Dáil debates

Wednesday, 8 February 2023

Saincheisteanna Tráthúla - Topical Issue Debate

Social Welfare Payments

7:50 pm

Photo of Pauline TullyPauline Tully (Cavan-Monaghan, Sinn Fein) | Oireachtas source

We need full disclosure and openness from the Government and those who were in positions of power in regard to the Government’s heartless political strategy to withhold and deny disability payments to those in residential care who were entitled to it.

This must involve the full co-operation of and transparency on the part of the Government, including the acceptance of any requests from committees for Ministers to address the matter.
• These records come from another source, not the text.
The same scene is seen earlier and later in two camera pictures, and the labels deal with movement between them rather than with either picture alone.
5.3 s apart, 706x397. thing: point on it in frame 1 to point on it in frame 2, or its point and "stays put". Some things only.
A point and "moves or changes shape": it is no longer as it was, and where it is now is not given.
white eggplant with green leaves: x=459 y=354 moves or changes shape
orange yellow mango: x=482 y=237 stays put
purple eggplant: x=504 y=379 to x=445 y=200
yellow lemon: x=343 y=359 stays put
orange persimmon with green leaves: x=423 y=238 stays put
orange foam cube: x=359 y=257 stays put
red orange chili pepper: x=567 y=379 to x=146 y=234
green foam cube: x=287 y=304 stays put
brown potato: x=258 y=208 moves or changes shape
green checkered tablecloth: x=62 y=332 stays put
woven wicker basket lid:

The practice of successive Governments from the 1970s to the 1990s was to deny disability allowance payments to those in institutional care. This affected thousands of people in up to 140 institutional care homes. It has been estimated that somewhere between 4,000 and 10,000 people were affected during the period in which this payment was made by the Department of Health and another 2,700 after the then Department of Social and Family Affairs took over the payment. Many of these people had profound disabilities and relied on the State to care for them and to advocate on their behalf. Instead of advocating for these people, the strategy of successive Governments has been to conceal, deny, cover up and delay rather than protecting these citizens, who were often extremely vulnerable. It was a callous and calculated strategy to deny the most vulnerable their rights and one of paying up for those with the resources to take legal action and to punch down against those who did not. As shocking as these revelations are, they should not come as too big a surprise if we consider the other scandals in which successive Governments down through the years have tried to deny people rights by concealing information and settling on the steps of the court. I think of those affected by thalidomide, sodium valproate, the CervicalCheck scandal, the mother and baby home redress scheme and, of course, the nursing home fees.

A Government memo from 1997 estimated that claims from those affected could cost €350 million to €700 million before legal costs were taken into account. In 2006, a case was taken on behalf of a woman who had been receiving a disability payment prior to her admittance to a psychiatric facility in 1983. That payment was stopped within weeks of her being admitted. The case centred on the claim that the regulations that led to the discontinuation of her disability allowance payment were in conflict with the law and ultra viresand that they had no legal standing as a result. The case was settled in 2008. If, as the current Attorney General concluded yesterday, the State had no positive legal duty to make retrospective payments in respect of the disabled persons maintenance allowance, why were this case and others settled by the State? A further joint memo for Cabinet was prepared in 2009 by the then Minister for Health, Mary Harney, and the then Minister for Social and Family Affairs, Mary Hanafin, which assessed the potential implications of the case. Two members of the current Cabinet were also members of Cabinet when this memo was prepared and brought forward for discussion, namely, Deputy Micheál Martin, then Minister for Foreign Affairs, and Deputy Eamon Ryan, then Minister for Communications, Energy and Natural Resources. Three other current Members from Government parties were also Ministers in 2009 when this memo was prepared for Cabinet, namely, Deputies O'Dea, Ó Cuív and Brendan Smith. Do they stand over the denial of these payments? Do they stand over the strategy to conceal, deny, cover up and delay rather than protecting vulnerable citizens?

In 2011, when the Fianna Fáil-Green Party coalition was replaced by Fine Gael and Labour, another brief was prepared on this issue. In the Dáil last week, the Taoiseach said that the legal advice regarding the disability allowance suggested that the State did not have a leg to stand on. How does this square with the conclusions of the Attorney General? The Taoiseach is reported as having said that the Government will do "“whatever is legally required and morally just”. Will the Government do so now?